> _Records to use_:
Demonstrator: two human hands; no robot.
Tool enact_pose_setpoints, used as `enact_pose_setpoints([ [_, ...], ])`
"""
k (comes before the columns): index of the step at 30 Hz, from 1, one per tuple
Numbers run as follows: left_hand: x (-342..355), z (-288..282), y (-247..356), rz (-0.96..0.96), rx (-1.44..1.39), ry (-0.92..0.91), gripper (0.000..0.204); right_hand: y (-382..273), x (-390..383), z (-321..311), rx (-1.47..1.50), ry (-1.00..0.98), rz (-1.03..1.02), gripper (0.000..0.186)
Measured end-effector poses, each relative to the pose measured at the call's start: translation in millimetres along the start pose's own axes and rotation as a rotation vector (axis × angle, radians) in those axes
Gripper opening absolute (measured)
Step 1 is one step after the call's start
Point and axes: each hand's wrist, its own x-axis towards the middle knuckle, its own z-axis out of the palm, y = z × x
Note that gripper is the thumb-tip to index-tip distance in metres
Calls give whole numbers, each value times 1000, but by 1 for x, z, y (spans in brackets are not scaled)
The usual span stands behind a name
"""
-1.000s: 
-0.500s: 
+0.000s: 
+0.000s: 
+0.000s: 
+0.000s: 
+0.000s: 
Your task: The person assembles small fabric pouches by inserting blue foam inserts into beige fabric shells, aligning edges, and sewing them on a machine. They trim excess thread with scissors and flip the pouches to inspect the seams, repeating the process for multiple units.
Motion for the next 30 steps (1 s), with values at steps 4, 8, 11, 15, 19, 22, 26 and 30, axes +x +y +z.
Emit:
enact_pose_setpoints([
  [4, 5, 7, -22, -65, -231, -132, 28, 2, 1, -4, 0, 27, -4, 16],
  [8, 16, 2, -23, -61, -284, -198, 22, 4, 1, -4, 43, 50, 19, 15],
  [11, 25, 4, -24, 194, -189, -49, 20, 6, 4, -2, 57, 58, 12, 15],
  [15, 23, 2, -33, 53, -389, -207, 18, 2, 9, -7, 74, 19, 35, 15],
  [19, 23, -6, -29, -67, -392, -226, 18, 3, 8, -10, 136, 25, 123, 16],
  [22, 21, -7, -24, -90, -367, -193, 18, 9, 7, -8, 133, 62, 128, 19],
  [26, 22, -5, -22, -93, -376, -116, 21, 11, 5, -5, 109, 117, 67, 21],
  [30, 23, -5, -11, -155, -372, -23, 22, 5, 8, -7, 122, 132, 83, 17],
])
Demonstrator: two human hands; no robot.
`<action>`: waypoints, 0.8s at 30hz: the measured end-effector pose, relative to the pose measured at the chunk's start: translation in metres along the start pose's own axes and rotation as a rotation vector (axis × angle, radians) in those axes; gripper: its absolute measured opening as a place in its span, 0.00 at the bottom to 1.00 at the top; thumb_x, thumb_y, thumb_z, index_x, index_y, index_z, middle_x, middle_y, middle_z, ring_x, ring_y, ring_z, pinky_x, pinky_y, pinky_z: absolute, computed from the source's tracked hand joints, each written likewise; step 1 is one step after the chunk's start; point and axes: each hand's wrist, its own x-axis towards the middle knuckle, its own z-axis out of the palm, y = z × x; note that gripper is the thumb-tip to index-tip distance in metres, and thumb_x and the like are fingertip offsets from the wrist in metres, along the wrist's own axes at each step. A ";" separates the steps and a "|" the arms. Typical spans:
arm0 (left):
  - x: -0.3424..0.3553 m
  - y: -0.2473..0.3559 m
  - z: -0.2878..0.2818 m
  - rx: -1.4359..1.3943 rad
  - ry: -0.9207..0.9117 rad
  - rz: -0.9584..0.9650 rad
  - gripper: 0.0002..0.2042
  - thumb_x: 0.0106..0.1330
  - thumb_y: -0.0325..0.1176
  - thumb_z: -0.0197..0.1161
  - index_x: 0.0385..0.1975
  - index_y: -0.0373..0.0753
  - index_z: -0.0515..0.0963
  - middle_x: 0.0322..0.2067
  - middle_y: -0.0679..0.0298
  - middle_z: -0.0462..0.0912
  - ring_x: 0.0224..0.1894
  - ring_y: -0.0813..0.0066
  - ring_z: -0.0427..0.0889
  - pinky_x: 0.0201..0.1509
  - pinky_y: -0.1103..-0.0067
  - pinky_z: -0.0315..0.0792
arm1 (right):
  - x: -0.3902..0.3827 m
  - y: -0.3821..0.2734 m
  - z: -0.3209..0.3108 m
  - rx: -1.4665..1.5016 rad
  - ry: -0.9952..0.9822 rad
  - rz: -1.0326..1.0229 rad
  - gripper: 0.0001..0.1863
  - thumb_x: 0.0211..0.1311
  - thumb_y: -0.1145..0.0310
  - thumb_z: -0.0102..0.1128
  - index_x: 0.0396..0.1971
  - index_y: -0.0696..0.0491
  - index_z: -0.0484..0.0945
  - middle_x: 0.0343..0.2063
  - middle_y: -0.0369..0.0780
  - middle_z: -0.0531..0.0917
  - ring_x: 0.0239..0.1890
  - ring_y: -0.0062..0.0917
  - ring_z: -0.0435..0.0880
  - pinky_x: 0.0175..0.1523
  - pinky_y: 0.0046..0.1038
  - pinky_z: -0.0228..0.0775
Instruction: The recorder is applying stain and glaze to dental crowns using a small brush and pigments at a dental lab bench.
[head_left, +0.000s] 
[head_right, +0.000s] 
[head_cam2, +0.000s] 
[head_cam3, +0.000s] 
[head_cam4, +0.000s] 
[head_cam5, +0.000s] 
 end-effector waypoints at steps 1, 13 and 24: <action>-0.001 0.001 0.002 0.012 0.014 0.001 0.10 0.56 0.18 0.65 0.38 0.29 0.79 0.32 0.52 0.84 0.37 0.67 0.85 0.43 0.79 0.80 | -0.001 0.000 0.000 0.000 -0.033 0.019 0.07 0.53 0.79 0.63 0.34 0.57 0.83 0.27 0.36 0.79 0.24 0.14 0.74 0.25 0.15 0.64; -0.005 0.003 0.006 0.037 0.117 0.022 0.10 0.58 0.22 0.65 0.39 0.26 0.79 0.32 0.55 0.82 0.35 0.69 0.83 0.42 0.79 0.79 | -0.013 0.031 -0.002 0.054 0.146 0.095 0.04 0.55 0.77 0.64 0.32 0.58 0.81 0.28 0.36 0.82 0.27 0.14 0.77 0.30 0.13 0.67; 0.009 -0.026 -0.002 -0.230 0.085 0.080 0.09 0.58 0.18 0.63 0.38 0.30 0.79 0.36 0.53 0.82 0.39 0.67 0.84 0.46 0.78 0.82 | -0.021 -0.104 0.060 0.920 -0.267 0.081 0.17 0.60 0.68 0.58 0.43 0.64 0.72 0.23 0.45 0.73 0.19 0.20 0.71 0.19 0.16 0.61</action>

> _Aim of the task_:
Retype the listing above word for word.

> _Result of the exercise_:
Demonstrator: two human hands; no robot.
Tool enact_pose_setpoints, used as `enact_pose_setpoints([ [_, ...], ])`
"""
k (comes before the columns): index of the step at 30 Hz, from 1, one per tuple
Numbers run as follows: left_hand: x (-342..355), z (-288..282), y (-247..356), rz (-0.96..0.96), rx (-1.44..1.39), ry (-0.92..0.91), gripper (0.000..0.204); right_hand: y (-382..273), x (-390..383), z (-321..311), rx (-1.47..1.50), ry (-1.00..0.98), rz (-1.03..1.02), gripper (0.000..0.186)
Measured end-effector poses, each relative to the pose measured at the call's start: translation in millimetres along the start pose's own axes and rotation as a rotation vector (axis × angle, radians) in those axes
Gripper opening absolute (measured)
Step 1 is one step after the call's start
Point and axes: each hand's wrist, its own x-axis towards the middle knuckle, its own z-axis out of the palm, y = z × x
Note that gripper is the thumb-tip to index-tip distance in metres
Calls give whole numbers, each value times 1000, but by 1 for x, z, y (spans in brackets are not scaled)
The usual span stands behind a name
"""
-1.000s: 
-0.500s: 
+0.000s: 
+0.000s: 
+0.000s: 
+0.000s: 
+0.000s: 
Your task: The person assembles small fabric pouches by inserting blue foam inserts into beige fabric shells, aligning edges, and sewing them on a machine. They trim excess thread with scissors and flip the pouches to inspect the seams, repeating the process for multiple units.
Motion for the next 30 steps (1 s), with values at steps 4, 8, 11, 15, 19, 22, 26 and 30, axes +x +y +z.
Emit:
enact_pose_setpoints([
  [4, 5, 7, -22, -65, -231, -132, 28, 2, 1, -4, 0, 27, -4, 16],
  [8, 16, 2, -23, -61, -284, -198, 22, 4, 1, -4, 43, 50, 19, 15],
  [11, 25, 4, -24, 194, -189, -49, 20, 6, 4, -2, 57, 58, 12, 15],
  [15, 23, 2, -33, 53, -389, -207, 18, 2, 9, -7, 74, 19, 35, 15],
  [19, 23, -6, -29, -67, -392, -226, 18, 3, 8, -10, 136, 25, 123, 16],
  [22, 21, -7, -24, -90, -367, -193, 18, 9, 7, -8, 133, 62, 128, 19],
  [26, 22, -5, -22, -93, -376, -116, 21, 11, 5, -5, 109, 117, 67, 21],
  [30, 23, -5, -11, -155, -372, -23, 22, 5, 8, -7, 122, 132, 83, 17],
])
Demonstrator: two human hands; no robot.
`<action>`: waypoints, 0.8s at 30hz: the measured end-effector pose, relative to the pose measured at the chunk's start: translation in metres along the start pose's own axes and rotation as a rotation vector (axis × angle, radians) in those axes; gripper: its absolute measured opening as a place in its span, 0.00 at the bottom to 1.00 at the top; thumb_x, thumb_y, thumb_z, index_x, index_y, index_z, middle_x, middle_y, middle_z, ring_x, ring_y, ring_z, pinky_x, pinky_y, pinky_z: absolute, computed from the source's tracked hand joints, each written likewise; step 1 is one step after the chunk's start; point and axes: each hand's wrist, its own x-axis towards the middle knuckle, its own z-axis out of the palm, y = z × x; note that gripper is the thumb-tip to index-tip distance in metres, and thumb_x and the like are fingertip offsets from the wrist in metres, along the wrist's own axes at each step. A ";" separates the steps and a "|" the arms. Typical spans:
arm0 (left):
  - x: -0.3424..0.3553 m
  - y: -0.2473..0.3559 m
  - z: -0.2878..0.2818 m
  - rx: -1.4359..1.3943 rad
  - ry: -0.9207..0.9117 rad
  - rz: -0.9584..0.9650 rad
  - gripper: 0.0002..0.2042
  - thumb_x: 0.0106..0.1330
  - thumb_y: -0.0325..0.1176
  - thumb_z: -0.0197..0.1161
  - index_x: 0.0385..0.1975
  - index_y: -0.0373..0.0753
  - index_z: -0.0515..0.0963
  - middle_x: 0.0322..0.2067
  - middle_y: -0.0679..0.0298
  - middle_z: -0.0462..0.0912
  - ring_x: 0.0224..0.1894
  - ring_y: -0.0813..0.0066
  - ring_z: -0.0427..0.0889
  - pinky_x: 0.0201..0.1509
  - pinky_y: -0.1103..-0.0067
  - pinky_z: -0.0315..0.0792
arm1 (right):
  - x: -0.3902..0.3827 m
  - y: -0.3821..0.2734 m
  - z: -0.3209..0.3108 m
  - rx: -1.4665..1.5016 rad
  - ry: -0.9952..0.9822 rad
  - rz: -1.0326..1.0229 rad
  - gripper: 0.0001..0.1863
  - thumb_x: 0.0211..0.1311
  - thumb_y: -0.1145..0.0310
  - thumb_z: -0.0102..0.1128
  - index_x: 0.0396..0.1971
  - index_y: -0.0696..0.0491
  - index_z: -0.0484..0.0945
  - middle_x: 0.0343..0.2063
  - middle_y: -0.0369..0.0780
  - middle_z: -0.0531..0.0917
  - ring_x: 0.0239..0.1890
  - ring_y: -0.0062..0.0917
  - ring_z: -0.0435..0.0880
  - pinky_x: 0.0175..0.1523
  - pinky_y: 0.0046..0.1038
  - pinky_z: -0.0228..0.0775
Instruction: The recorder is applying stain and glaze to dental crowns using a small brush and pigments at a dental lab bench.
[head_left, +0.000s] 
[head_right, +0.000s] 
[head_cam2, +0.000s] 
[head_cam3, +0.000s] 
[head_cam4, +0.000s] 
[head_cam5, +0.000s] 
 end-effector waypoints at steps 1, 13 and 24: <action>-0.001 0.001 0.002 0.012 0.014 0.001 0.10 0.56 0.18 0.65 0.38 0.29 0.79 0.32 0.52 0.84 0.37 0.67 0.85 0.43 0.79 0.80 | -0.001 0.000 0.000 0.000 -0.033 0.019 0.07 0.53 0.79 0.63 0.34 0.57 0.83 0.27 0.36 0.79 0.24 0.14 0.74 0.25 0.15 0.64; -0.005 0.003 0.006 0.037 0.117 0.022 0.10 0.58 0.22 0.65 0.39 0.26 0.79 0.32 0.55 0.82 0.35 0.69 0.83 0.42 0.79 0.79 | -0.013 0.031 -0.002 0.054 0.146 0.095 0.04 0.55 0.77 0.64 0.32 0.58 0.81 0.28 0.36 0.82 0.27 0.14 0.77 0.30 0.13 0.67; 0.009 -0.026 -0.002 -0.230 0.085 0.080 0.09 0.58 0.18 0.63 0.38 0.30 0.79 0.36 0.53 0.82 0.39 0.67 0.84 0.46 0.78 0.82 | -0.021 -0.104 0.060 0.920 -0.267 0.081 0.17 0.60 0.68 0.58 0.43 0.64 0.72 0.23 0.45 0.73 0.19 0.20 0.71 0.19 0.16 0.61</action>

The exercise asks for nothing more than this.